Book review: Invisible Lines - booklines in the sand

A half-baked, inane novel, Invisible Lines works by assuming both the reader and its own characters to be stupid.


Batool Zehra October 18, 2011

“I don’t want to live!” screams Zeb at a key juncture in Invisible Lines, as she bangs her head repeatedly against a stone wall. But like the thick-headed protagonist of Ruby Zaman’s novel, the reader remains curiously numb.

Invisible Lines follows Zebunnnessa Rahim, the daughter of a Bihari father and a Sylheti mother, as her world collapses around her during the 1971 riots. If early in the book, you feel that you’re reading the Bengali version of Gone With the Wind, rest assured the disconcerting impression won’t dissipate soon. The not-beautiful-but-beautiful heroine who loses everything, the hard trek home, civil war, and the loyal nanny, all seem heavily inspired by the American civil war classic, but Zaman’s stilted cipher of a heroine fails to evoke any emotional response in the reader. This insentience is the basic failure of Invisible Lines, reinforced by the tone-deaf prose and the flaccid narrative. Unable to create empathy, Zaman substitutes by piling misery on her protagonist. Misfortunes come thick and fast: sexual violence follows close on the heels of loss; madness and trauma ensue. The final effect is that of black comedy, rather than tragedy.

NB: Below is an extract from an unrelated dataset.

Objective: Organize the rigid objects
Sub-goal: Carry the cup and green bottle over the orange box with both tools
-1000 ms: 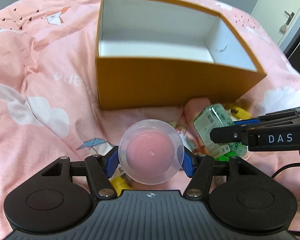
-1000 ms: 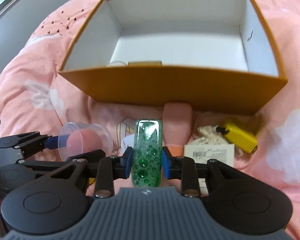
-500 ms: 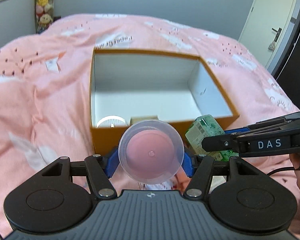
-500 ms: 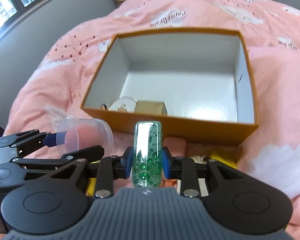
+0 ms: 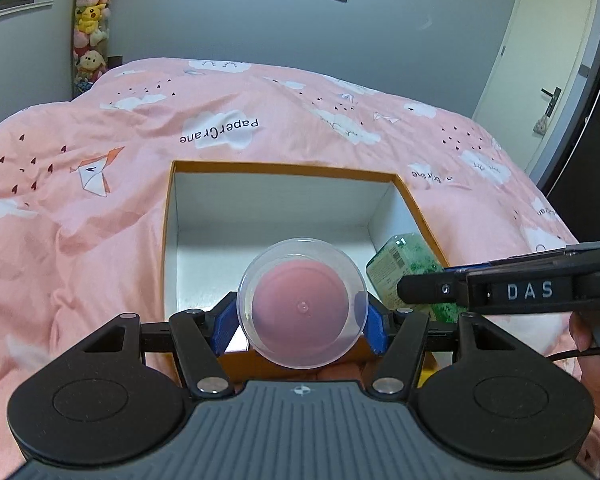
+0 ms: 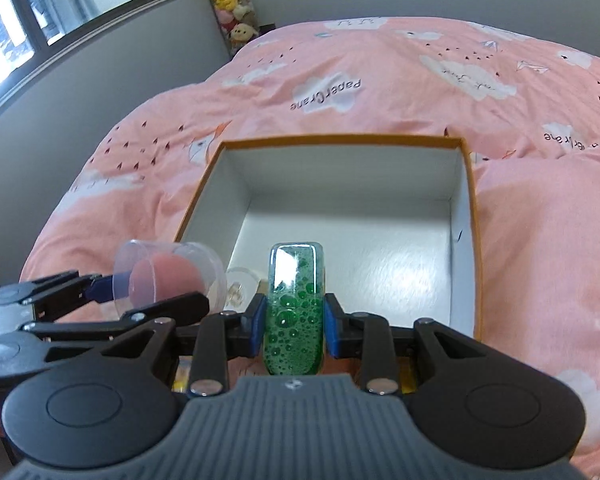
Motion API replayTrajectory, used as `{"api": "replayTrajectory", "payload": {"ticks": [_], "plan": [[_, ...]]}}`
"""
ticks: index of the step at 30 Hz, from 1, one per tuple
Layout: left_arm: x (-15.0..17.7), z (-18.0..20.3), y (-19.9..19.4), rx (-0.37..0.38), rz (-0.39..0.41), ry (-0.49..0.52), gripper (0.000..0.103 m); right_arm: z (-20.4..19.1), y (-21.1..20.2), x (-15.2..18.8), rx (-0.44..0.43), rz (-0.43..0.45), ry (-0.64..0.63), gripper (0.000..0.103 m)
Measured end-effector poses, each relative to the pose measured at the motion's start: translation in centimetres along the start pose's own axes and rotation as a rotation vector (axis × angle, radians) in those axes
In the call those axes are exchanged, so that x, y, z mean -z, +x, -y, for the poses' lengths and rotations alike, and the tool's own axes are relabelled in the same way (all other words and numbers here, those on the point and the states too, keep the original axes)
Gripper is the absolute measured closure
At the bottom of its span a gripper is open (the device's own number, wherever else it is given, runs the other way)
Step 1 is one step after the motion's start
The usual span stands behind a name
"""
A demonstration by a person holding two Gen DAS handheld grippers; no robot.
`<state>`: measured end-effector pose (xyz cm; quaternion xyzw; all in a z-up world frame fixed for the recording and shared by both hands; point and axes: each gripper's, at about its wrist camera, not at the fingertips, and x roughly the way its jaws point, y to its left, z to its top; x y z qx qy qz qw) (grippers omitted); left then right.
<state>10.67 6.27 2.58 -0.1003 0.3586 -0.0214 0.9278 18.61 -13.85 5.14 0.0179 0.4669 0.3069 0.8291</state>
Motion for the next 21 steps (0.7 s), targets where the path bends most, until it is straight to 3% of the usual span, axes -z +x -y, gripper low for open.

The tension in the narrative is meant to come from Zeb’s meeting with a former liberation fighter but, despite the scissoring between past and present, the reader feels no real suspense as it is immediately obvious is that the diplomatic official that Zeb meets in London is the same freedom fighter who fell in love with her years ago. The real mystery is: are we not meant to realise this straight away?

Still, stale imagery and the liberal use of clichés keep the narrative chugging along. This in itself would be no bad thing if the writing wasn’t appallingly clunky.  At a particularly tender point in the novel, when Zeb starts sharing her miseries with an intimate friend, she is described as having “bawled her eyes out”. At best, this kind of writing, completely oblivious of the effect it creates, can be called guileless.

Interestingly, for a novel that is about a people who struggled with racism for the longest time, the novel ends up sounding shockingly white-centric. Zeb finally finds comfort with an Italian, and almost anyone who is shown to be beautiful in the novel is described as ‘fair-complexioned’ and ‘like a foreigner’.

A half-baked, inane novel, Invisible Lines works by assuming both the reader and its own characters to be stupid.

Published in The Express Tribune, Sunday Magazine, October 16th, 2011.